Except part of an OS is security. Just like you wouldn't keep an old skeleton key on the front door of your business because of the risk of someone breaking in, you may feel it isn't worth the risk to use an old OS that has an obsolete security model.


The flip side of this is that there has to be an acceptable newer replacement with a better security model. For a lot of Windows 7 users, Microsoft have yet to offer that. (I imagine this is going to cause quite a stir if Microsoft try to stick to their published EOL date for Windows 7 next year, given that still nearly half of Windows users are using it.)


They could create a premium, telemetry-free version of LTSB/LTSC for the several hundred million Windows 7 users who are waiting for the market to provide an upgrade path which supports modern hardware.


If they made Windows 10 Pro more like the Pro edition of earlier versions, i.e., targeted at smaller businesses or power users who want a professional OS but not all the enterprise hassle, I would think they could do very well. But a professional OS doesn't do things like taking control of your computer to update or reboot whenever it feels like it or forcing you to upload any data you don't want to.

I have a suspicion that at some point Microsoft are going to back down on the big deal-breakers. They don't try to push their luck with those kinds of games in their enterprise products, because the big customers simply won't accept them. The frequent failures are just proving the critics right, and there have already been tentative moves to moderate the problems with mandatory updates. If changes in that sort of direction go far enough, they will appeal to smaller but serious customers who aren't running enterprise editions but have similar concerns.

If Microsoft really don't take the hint and back down when it comes to the crunch, I suspect Windows 7 will make the immortality of XP look like an amateurish trial run. I know my businesses all stocked up on Windows 7 machines a couple of years back while we still could, and since then we've been actively investigating multiple possible alternatives to Windows desktops for future use. Looking for alternatives seems to be the general trend across the other small tech businesses within my network as well, so if Microsoft think they're going to call everyone's bluff and get the whole world to migrate to 10 next year by shutting off updates for 7, I suspect they have seriously misjudged their market.

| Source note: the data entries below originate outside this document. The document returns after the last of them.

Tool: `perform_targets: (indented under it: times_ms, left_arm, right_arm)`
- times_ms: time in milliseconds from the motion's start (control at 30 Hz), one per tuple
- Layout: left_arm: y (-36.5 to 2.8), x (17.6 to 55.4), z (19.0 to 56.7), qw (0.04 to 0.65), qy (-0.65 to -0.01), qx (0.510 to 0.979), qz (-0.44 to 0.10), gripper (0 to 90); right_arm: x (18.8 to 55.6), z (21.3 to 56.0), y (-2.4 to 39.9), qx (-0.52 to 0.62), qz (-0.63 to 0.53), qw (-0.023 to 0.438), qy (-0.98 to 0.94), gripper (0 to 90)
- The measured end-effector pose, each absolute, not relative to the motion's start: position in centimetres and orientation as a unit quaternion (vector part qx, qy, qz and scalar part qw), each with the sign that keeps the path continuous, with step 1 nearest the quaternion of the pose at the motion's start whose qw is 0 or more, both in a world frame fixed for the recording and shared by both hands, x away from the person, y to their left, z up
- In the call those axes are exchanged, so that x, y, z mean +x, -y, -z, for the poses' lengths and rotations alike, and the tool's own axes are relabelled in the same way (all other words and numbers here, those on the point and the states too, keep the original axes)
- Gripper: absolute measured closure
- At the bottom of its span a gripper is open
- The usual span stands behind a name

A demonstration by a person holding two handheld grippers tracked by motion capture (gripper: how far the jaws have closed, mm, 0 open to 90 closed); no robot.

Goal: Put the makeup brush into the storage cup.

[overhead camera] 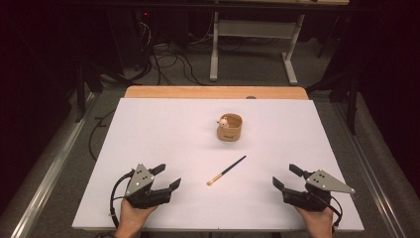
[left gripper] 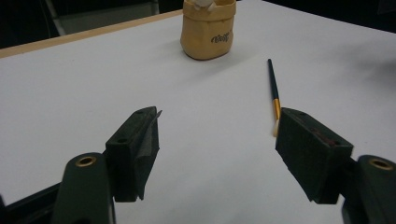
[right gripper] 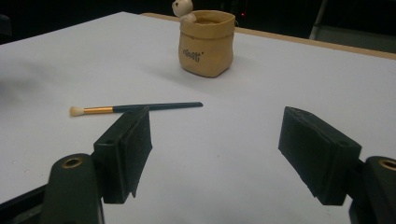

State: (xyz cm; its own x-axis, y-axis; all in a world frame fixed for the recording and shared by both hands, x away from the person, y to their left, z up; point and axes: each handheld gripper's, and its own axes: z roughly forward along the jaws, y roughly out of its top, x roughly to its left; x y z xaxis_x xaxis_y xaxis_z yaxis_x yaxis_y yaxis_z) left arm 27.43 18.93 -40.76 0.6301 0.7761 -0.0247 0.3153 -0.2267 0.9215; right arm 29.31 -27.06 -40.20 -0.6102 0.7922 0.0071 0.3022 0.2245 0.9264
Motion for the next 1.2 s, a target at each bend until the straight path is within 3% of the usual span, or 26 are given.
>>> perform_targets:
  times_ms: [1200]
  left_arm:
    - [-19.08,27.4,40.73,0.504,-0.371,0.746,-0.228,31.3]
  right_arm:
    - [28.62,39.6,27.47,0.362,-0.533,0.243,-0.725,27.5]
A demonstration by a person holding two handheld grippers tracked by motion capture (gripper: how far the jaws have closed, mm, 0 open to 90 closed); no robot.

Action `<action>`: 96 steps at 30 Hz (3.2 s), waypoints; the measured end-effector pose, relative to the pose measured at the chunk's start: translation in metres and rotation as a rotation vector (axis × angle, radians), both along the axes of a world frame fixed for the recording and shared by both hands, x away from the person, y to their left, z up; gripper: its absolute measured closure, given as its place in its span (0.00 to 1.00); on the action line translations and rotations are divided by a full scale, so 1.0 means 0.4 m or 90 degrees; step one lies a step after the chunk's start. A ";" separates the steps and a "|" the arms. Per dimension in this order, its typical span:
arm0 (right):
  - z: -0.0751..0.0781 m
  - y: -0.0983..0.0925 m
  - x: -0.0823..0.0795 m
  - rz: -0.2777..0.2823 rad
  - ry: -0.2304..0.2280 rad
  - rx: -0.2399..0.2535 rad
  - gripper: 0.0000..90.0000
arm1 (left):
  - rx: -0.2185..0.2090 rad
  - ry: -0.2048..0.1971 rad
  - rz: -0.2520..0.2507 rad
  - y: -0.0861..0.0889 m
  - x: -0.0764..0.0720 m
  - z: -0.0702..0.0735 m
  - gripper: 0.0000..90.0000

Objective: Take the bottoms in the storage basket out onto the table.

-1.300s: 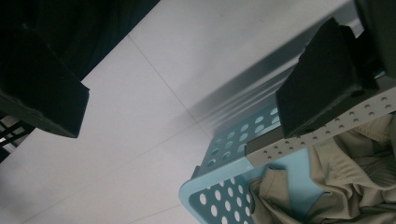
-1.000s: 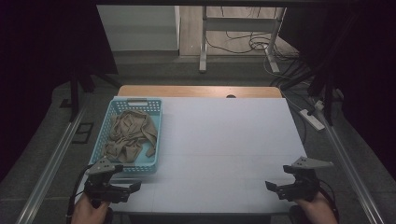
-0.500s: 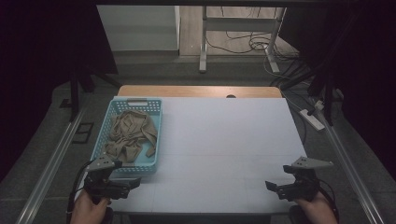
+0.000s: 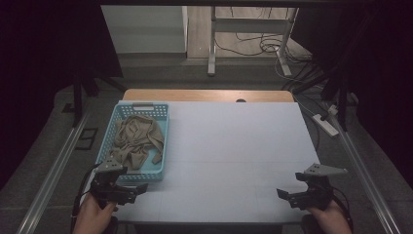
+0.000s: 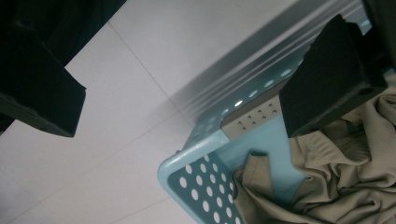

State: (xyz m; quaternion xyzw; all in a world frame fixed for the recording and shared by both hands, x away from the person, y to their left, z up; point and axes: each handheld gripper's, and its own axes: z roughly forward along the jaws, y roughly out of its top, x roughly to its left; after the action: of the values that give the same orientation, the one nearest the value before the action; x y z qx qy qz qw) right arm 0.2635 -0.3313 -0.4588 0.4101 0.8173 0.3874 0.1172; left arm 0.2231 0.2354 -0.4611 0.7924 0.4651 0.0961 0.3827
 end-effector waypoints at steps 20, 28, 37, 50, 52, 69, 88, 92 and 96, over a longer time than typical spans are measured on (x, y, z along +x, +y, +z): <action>0.000 -0.001 0.000 0.001 0.000 0.004 0.01 | 0.004 0.012 0.023 0.019 0.066 0.014 0.00; 0.000 0.002 0.000 0.005 -0.001 -0.004 0.01 | -0.001 0.013 0.033 0.033 0.094 0.017 0.00; 0.000 0.003 -0.001 0.006 -0.002 -0.006 0.01 | 0.012 0.009 0.040 0.042 0.126 0.025 0.00; -0.001 0.004 0.000 0.007 0.001 -0.006 0.01 | 0.013 0.019 0.046 0.055 0.182 0.017 0.00; -0.001 0.004 0.001 0.009 0.002 -0.007 0.01 | 0.012 0.020 0.047 0.058 0.189 0.015 0.00; -0.003 0.005 0.002 0.010 0.005 -0.008 0.01 | 0.016 0.031 0.050 0.079 0.250 0.011 0.00; -0.003 0.005 0.004 0.012 0.009 -0.009 0.01 | 0.028 0.047 0.073 0.096 0.321 -0.004 0.00; -0.003 0.005 0.004 0.012 0.010 -0.009 0.01 | 0.016 0.049 0.072 0.100 0.333 -0.006 0.00; -0.003 0.005 0.004 0.011 0.010 -0.008 0.01 | 0.008 0.049 0.071 0.101 0.344 -0.007 0.00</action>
State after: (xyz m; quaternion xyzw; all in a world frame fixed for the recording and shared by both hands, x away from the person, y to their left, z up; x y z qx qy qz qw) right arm 0.2650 -0.3293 -0.4600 0.4053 0.8242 0.3800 0.1100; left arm 0.3608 0.2758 -0.4637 0.7711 0.5221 0.0896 0.3533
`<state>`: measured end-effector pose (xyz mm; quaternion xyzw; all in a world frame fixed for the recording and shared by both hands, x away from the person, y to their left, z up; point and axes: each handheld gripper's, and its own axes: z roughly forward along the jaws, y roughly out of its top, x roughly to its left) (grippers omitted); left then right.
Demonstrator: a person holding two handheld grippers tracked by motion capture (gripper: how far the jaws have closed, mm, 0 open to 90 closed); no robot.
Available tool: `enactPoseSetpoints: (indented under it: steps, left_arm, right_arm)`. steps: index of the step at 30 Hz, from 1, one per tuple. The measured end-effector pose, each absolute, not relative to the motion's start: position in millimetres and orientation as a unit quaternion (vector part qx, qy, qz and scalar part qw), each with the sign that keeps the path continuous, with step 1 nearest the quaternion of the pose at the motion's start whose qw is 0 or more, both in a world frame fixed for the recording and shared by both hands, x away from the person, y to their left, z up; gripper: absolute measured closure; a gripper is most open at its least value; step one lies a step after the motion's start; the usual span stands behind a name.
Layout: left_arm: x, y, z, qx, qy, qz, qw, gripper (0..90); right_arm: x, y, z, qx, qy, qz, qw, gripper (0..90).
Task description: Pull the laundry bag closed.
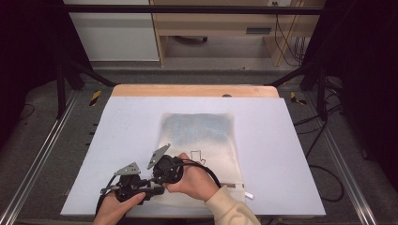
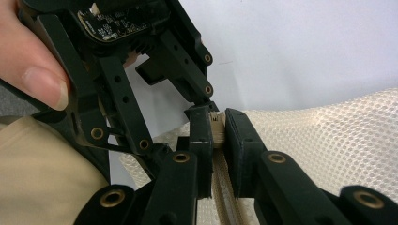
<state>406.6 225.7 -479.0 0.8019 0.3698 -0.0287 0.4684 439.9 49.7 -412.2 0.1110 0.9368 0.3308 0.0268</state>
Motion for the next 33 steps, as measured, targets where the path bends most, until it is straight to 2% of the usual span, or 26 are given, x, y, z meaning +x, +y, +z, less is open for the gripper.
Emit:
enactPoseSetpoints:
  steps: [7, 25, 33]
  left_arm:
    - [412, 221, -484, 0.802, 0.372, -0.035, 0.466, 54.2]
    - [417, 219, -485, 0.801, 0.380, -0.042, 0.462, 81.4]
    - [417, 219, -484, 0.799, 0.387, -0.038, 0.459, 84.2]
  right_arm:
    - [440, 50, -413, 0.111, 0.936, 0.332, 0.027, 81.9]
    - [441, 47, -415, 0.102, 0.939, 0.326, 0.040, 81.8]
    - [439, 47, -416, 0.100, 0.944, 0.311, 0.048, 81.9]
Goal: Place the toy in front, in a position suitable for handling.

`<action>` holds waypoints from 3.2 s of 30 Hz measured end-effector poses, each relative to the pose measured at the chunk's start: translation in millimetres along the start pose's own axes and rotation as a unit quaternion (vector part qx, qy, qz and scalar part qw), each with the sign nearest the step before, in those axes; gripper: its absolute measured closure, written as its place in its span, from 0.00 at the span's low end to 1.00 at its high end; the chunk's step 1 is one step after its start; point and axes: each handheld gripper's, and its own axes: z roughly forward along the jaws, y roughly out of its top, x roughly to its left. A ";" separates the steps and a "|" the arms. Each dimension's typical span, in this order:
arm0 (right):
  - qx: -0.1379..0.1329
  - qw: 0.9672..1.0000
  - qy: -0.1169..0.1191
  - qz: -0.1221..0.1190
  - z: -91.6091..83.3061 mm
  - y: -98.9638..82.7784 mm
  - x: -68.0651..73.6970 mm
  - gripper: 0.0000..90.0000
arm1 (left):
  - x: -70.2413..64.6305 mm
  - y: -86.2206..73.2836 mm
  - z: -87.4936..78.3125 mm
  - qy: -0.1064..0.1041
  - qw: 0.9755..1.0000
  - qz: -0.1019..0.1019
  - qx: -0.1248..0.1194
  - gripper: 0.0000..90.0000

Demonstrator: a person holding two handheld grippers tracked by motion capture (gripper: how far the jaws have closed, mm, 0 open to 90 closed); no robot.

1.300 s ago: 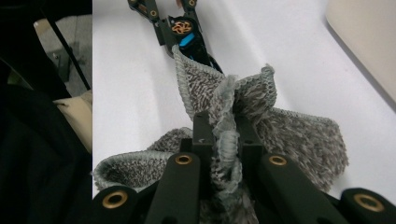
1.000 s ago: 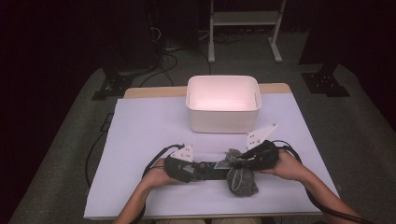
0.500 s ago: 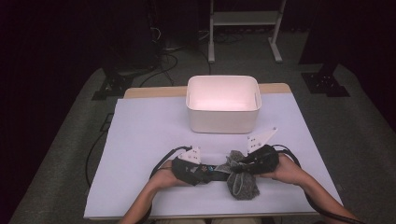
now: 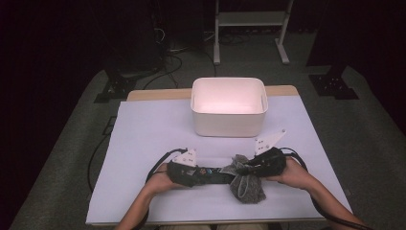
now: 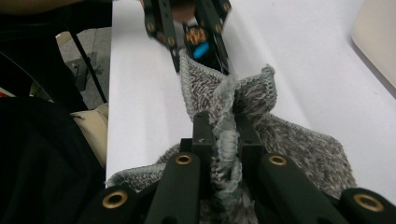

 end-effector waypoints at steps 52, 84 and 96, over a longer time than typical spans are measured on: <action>0.007 0.999 -0.029 0.019 -20.5 -16.7 -1.8 0.91 | 0.4 -6.9 2.6 -0.013 1.000 0.001 0.003 0.72; 0.026 1.000 -0.001 -0.017 17.9 10.9 0.2 0.91 | -2.3 -11.4 16.2 -0.022 1.000 -0.016 0.010 0.71; -0.029 0.999 -0.004 0.016 11.8 3.0 -6.2 0.91 | -2.4 6.0 -13.2 -0.005 1.000 -0.008 -0.008 0.74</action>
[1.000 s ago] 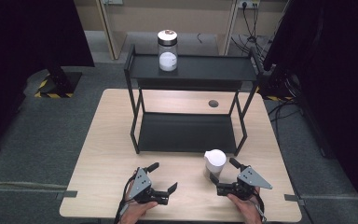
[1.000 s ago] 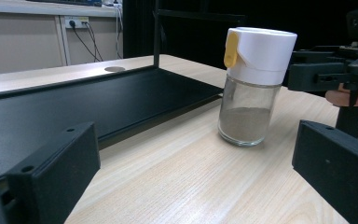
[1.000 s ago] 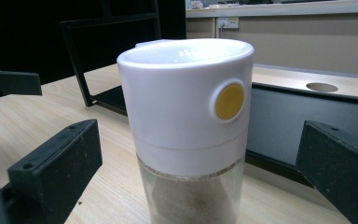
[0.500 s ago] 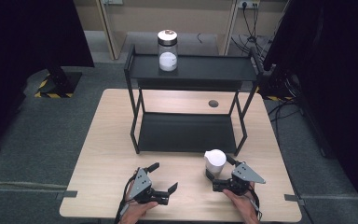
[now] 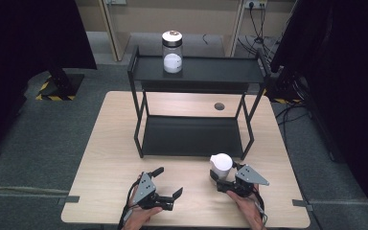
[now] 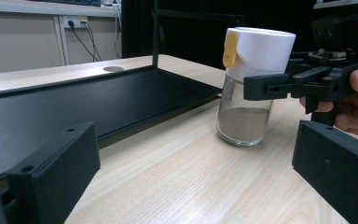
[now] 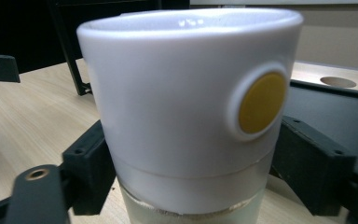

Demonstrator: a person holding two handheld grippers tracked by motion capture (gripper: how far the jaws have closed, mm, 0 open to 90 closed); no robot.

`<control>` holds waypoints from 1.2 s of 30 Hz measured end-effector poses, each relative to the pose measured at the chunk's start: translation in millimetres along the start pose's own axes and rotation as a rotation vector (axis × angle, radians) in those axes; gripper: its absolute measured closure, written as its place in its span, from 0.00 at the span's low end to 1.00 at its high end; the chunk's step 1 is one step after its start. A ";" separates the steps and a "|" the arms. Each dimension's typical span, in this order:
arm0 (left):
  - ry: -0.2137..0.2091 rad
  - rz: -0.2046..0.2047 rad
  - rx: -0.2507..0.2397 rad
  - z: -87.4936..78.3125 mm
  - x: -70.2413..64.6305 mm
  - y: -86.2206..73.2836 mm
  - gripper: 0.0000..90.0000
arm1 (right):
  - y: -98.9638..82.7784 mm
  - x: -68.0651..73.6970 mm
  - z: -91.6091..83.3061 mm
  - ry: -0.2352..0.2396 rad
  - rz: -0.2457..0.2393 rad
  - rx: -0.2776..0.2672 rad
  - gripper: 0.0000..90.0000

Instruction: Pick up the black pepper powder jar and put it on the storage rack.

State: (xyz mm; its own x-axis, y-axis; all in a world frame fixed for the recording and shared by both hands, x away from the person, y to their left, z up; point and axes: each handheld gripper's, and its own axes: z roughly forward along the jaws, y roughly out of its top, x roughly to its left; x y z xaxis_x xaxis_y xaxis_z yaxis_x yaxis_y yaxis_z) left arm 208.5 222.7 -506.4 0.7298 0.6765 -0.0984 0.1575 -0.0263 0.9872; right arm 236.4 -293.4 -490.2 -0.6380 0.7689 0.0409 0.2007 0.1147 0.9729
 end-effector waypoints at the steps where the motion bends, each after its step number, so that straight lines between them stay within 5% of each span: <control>1: 0.000 -0.001 -0.001 0.0 0.0 -0.1 0.00 | -0.1 -0.8 0.1 0.005 0.002 0.001 0.26; 8: 0.002 -0.001 0.001 0.0 -0.2 0.1 0.00 | 0.2 0.5 -0.7 0.014 -0.009 -0.002 0.33; 36: 0.007 -0.004 0.000 -0.1 0.8 -0.9 0.00 | 28.0 13.0 -16.8 0.007 -0.050 -0.056 0.34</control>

They have backed down on the Store/UWP, which is progress.


The security as new functionality is not really an issue to keep PCs running relatively safe. The argument that ECC is a new functionality and not a security patch comes to mind. That was a fair argument and people still had RSA. The underlying security breaking is not really an issue today as far as I see it.

The actual deal breaker are bugs who can be exploited and need to be fixed. And while its unfair to expect bug free software, fixing them is not new functionality.


It may not be their responsibility, so to speak, but if they choose to do it to help maintain their “we’re the best solution for enterprise customers, look we still release security patches years after EOL, that’s how much we care about reliability, blah blah blah” stance, who’s to say they shouldn’t do it?


By law, I suppose not. Morally, it depends on whom you ask.

If it were open source, other people could pick it up (gratis or for a fee). Right now, nobody can (except for Microsoft), because it is proprietary software. Microsoft brought it upon themselves to release the software as such.


If they want to stop being responsible they can release the source code so others can write patches.


If they did this how long before Windows XP Mint was released?

More seriously, how much of their code could they release without giving away much of their next operating system. Certainly by the fact that this bug effects versions of the OS going back 15 years we can be relatively certain that the code contained between them has a lot of identical parts.


"Release the source code" does not necessarily equal "allowing people to make derivative products from it". You could release it under a strict "only to be used to fix defects"-license.

It wouldn't be "open source" or "free software" as we understand it today, but I don't mind, and it's a lot better than what we have now.